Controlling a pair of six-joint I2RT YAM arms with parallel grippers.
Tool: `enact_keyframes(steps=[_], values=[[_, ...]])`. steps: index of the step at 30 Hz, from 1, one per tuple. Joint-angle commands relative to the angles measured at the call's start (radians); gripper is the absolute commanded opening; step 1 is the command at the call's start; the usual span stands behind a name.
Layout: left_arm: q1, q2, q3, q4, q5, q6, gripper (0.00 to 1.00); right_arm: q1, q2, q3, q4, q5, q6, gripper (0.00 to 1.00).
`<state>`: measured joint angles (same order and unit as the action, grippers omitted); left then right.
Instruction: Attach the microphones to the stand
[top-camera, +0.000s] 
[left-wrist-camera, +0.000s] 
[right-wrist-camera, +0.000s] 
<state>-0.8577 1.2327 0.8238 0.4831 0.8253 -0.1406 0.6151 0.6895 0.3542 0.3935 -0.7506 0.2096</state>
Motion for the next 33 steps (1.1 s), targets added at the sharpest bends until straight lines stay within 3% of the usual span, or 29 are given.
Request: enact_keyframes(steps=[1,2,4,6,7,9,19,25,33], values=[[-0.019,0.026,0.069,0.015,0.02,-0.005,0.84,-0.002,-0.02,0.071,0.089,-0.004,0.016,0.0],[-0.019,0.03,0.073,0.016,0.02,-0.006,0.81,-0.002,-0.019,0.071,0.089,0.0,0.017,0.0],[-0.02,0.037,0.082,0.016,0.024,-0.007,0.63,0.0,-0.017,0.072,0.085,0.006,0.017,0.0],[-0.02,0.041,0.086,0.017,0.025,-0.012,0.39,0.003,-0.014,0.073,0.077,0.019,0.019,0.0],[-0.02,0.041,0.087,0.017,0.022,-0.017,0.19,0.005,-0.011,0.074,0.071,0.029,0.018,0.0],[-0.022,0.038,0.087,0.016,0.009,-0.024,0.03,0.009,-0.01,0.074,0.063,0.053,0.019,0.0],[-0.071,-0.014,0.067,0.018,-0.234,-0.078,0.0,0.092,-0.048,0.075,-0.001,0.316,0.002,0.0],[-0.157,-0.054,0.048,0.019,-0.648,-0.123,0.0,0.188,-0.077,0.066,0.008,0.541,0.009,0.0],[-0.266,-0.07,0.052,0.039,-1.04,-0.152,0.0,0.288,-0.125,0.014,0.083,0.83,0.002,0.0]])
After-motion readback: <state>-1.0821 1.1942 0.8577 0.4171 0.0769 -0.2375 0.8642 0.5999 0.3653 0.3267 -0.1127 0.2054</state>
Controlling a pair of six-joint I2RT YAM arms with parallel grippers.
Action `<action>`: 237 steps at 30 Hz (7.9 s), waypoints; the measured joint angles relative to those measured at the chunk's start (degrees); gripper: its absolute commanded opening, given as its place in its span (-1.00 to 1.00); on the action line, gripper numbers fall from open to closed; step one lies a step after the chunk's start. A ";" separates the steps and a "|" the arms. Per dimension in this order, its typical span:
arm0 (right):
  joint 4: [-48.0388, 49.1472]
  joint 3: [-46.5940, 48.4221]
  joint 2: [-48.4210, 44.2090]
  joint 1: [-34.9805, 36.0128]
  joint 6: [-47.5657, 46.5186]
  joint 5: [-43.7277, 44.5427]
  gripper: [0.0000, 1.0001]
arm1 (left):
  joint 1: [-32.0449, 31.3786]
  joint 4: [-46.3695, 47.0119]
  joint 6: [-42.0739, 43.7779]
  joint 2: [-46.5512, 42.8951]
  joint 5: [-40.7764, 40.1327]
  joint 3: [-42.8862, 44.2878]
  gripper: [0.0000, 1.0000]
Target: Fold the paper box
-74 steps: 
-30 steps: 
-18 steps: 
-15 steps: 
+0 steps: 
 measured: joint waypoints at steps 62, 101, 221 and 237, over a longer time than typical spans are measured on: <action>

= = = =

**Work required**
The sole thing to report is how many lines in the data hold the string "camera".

**Solution below**
3